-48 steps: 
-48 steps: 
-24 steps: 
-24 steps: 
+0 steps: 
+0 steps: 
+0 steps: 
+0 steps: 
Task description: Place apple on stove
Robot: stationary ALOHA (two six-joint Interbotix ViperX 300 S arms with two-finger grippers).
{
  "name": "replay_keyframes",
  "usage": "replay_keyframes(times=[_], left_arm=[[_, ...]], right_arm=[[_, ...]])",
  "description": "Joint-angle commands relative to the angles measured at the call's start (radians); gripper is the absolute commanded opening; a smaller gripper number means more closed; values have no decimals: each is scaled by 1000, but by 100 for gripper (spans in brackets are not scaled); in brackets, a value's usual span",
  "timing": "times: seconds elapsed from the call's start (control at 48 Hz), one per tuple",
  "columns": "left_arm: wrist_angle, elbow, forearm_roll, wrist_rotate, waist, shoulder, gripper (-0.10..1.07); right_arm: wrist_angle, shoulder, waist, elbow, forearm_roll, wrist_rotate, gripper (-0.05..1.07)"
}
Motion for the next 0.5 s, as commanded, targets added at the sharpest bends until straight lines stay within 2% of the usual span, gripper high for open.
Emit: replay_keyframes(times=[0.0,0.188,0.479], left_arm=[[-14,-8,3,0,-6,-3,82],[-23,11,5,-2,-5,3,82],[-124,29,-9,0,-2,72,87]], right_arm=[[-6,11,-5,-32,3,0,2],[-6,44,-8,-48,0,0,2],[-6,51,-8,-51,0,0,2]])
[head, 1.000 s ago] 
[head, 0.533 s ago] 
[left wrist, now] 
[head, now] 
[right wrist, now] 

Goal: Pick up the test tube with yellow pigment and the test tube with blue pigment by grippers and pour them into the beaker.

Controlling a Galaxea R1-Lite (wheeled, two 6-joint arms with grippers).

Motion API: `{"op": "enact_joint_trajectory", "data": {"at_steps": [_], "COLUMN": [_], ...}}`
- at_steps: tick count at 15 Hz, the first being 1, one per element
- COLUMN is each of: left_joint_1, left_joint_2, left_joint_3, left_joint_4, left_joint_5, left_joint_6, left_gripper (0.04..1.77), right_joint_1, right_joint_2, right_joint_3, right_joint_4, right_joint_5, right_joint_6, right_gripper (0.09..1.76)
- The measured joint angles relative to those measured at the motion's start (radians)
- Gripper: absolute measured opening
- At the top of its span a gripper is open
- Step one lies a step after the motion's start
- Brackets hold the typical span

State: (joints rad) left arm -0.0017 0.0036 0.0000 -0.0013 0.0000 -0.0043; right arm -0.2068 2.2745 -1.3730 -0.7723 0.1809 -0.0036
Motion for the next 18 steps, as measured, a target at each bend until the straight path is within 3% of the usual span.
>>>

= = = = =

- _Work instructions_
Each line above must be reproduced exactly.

- _Exercise response_
-48 steps: 
-48 steps: 
-24 steps: 
-24 steps: 
+0 steps: 
+0 steps: 
+0 steps: 
+0 steps: 
Task description: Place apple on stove
Robot: stationary ALOHA (two six-joint Interbotix ViperX 300 S arms with two-finger grippers).
{
  "name": "replay_keyframes",
  "usage": "replay_keyframes(times=[_], left_arm=[[_, ...]], right_arm=[[_, ...]])",
  "description": "Joint-angle commands relative to the angles measured at the call's start (radians); gripper is the absolute commanded opening; a smaller gripper number means more closed; values have no decimals: each is scaled by 1000, but by 100 for gripper (spans in brackets are not scaled); in brackets, a value's usual span",
  "timing": "times: seconds elapsed from the call's start (control at 48 Hz), one per tuple",
  "columns": "left_arm: wrist_angle, elbow, forearm_roll, wrist_rotate, waist, shoulder, gripper (-0.10..1.07); right_arm: wrist_angle, shoulder, waist, elbow, forearm_roll, wrist_rotate, gripper (-0.05..1.07)"
}
Motion for the next 0.5 s, as commanded, targets added at the sharpest bends until straight lines stay within 2% of the usual span, gripper high for open.
Emit: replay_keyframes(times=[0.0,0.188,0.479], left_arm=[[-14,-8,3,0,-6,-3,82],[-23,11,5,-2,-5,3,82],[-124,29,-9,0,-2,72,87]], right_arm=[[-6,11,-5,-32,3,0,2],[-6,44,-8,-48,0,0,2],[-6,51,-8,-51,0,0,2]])
[head, 1.000 s ago] 
[head, 0.533 s ago] 
[left wrist, now] 
[head, now] 
[right wrist, now] 

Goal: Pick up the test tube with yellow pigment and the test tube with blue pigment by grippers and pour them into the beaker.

Controlling a Galaxea R1-Lite (wheeled, two 6-joint arms with grippers).

Motion API: `{"op": "enact_joint_trajectory", "data": {"at_steps": [_], "COLUMN": [_], ...}}`
- at_steps: tick count at 15 Hz, the first being 1, one per element
- COLUMN is each of: left_joint_1, left_joint_2, left_joint_3, left_joint_4, left_joint_5, left_joint_6, left_gripper (0.04..1.77), right_joint_1, right_joint_2, right_joint_3, right_joint_4, right_joint_5, right_joint_6, right_gripper (0.09..1.76)
- The measured joint angles relative to those measured at the motion's start (radians)
- Gripper: absolute measured opening
- At the top of its span a gripper is open
- Step one lies a step after the motion's start
- Brackets hold the typical span

State: (joints rad) left arm -0.0017 0.0036 0.0000 -0.0013 0.0000 -0.0043; right arm -0.2068 2.2745 -1.3730 -0.7723 0.1809 -0.0036
Motion for the next 18 steps, as measured, a target at each bend until the straight path is within 3% of the usual span.
>>>

Nothing further is needed for this exercise.